Update (17 NOV 25 MON): We may be back on course. 
Okay, it's later in the day and here's the progress. When I wrote the first part of the update and fixed the embedded video, I was at a Windows workstation. I didn't think the OS would make a difference since I tried two different browsers with the same result (or lack thereof). Thinking maybe the issue had been fixed, I tried it on my Mac when I got home, and same input lag and general unresponsiveness when using Safari. I even tried DuckDuckGo again and had the same issue. Those are my only two browsers as I deleted Chrome some time ago and I don't like Firefox. So, I downloaded Microsoft Edge, which is where I'm currently writing this. So, whatever is going on with Blogger, it's purely a MacOS issue. I guess this is what I get for signing up for betas. 
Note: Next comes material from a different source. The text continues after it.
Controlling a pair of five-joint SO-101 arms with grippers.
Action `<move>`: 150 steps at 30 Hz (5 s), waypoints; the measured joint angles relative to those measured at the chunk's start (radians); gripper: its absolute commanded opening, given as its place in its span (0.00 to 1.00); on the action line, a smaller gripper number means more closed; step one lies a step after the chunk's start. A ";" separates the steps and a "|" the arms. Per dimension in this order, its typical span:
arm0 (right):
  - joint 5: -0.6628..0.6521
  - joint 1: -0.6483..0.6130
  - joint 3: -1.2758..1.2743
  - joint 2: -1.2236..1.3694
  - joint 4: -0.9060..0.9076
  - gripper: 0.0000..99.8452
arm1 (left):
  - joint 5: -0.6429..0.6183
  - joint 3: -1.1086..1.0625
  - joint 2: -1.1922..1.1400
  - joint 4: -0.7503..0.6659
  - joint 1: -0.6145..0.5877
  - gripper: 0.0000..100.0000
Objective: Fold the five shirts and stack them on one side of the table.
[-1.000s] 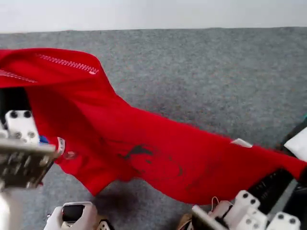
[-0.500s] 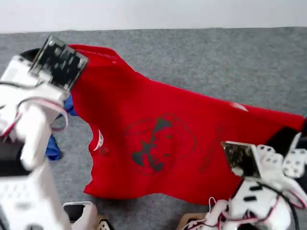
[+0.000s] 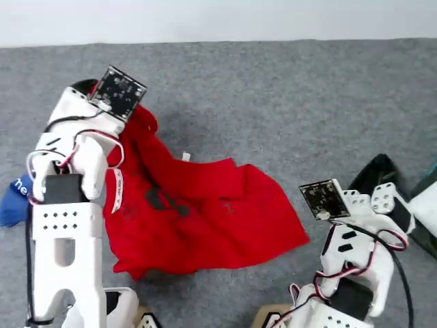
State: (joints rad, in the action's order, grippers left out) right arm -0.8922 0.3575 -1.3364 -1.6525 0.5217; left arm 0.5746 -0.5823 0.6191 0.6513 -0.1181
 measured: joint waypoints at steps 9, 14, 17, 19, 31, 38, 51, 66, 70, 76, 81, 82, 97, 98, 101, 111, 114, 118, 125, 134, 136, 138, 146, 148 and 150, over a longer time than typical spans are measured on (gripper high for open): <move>0.000 0.000 0.002 0.114 0.167 0.01 | 0.000 0.000 0.000 0.020 -0.002 0.00; 0.048 -0.012 0.170 0.388 0.364 0.01 | 0.003 0.000 0.000 0.095 -0.002 0.00; 0.104 -0.080 0.374 0.585 0.528 0.01 | 0.003 0.000 0.000 0.144 -0.002 0.00; 0.143 -0.150 0.517 0.723 0.647 0.01 | 0.003 0.000 0.000 0.175 -0.002 0.00; 0.384 -0.578 1.166 1.447 0.945 0.02 | 0.003 0.000 0.000 0.242 -0.002 0.00; 0.445 -0.666 1.465 1.812 0.954 0.17 | 0.003 -0.038 0.000 0.242 -0.002 0.00; 0.551 -0.779 1.923 2.303 0.956 0.24 | 0.003 -0.084 0.000 0.242 -0.002 0.00; 0.592 -0.779 2.127 2.569 0.957 0.24 | 0.003 -0.084 0.000 0.242 -0.002 0.00; 0.595 -0.779 2.127 2.581 0.999 0.24 | 0.003 -0.084 0.000 0.242 -0.002 0.00; 0.595 -0.781 2.131 2.605 1.016 0.24 | 0.003 -0.084 0.000 0.242 -0.002 0.00; 0.595 -0.807 2.148 2.621 1.020 0.17 | 0.003 -0.084 0.000 0.242 -0.002 0.00; 0.595 -0.807 2.148 2.621 1.020 0.12 | 0.003 -0.084 0.000 0.242 -0.002 0.00; 0.529 -0.793 2.191 2.627 1.060 0.01 | 0.003 -0.084 0.000 0.242 -0.002 0.00; 0.522 -0.789 2.206 2.628 1.085 0.01 | 0.003 -0.084 0.000 0.242 -0.002 0.00; 0.486 -0.772 2.275 2.610 1.175 0.01 | 0.003 -0.078 0.000 0.242 -0.002 0.00; 0.371 -0.605 2.389 2.262 1.229 0.01 | -0.215 0.201 0.000 0.275 -0.002 0.00; 0.338 -0.552 2.389 2.134 1.229 0.01 | -0.261 0.328 0.000 0.334 0.012 0.00; 0.298 -0.476 2.389 1.959 1.231 0.01 | -0.284 0.516 0.000 0.417 0.072 0.00; 0.215 -0.315 2.374 1.623 1.231 0.01 | -0.287 0.867 0.002 0.534 0.264 0.00; 0.072 -0.167 2.156 1.094 1.231 0.01 | -0.169 1.206 0.014 0.756 0.407 0.00; 0.049 -0.146 2.107 0.977 1.232 0.01 | -0.166 1.260 0.020 0.804 0.410 0.00; 0.025 -0.123 2.071 0.882 1.234 0.01 | -0.163 1.310 0.023 0.841 0.407 0.00; -0.068 -0.026 1.989 0.606 1.234 0.01 | -0.163 1.501 0.025 0.971 0.407 0.00; -0.078 -0.008 1.996 0.572 1.234 0.01 | -0.163 1.525 0.026 0.990 0.407 0.00; -0.083 0.003 2.001 0.566 1.234 0.01 | -0.163 1.534 0.026 0.993 0.407 0.00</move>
State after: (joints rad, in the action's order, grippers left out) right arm -0.9751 0.3606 0.6644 -1.0863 1.7553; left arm 0.4120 0.9521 0.6452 1.6441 0.2885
Now I'm trying out Brave and it's working just fine. What in Hel's Realm is wrong with Safari and DuckDuckGo

Update (18 NOV 25 TUE): So, the problem seems to be that both DuckDuckGo and Safari are built on Apple's WebKit. As for trying this on my iPad, where I've got the same two browsers, there's no issue whatsoever, and WebKit is used there. That leads me to conclude the issue is purely with Mac desktops. Now we simply have to wait for another update to hopefully fix this weirdly specific bug. 

Update (18 NOV 25 TUE): Just did another beta update and now everything is back to normal. Embedding images and videos still doesn't work, but maybe there's another update on the horizon.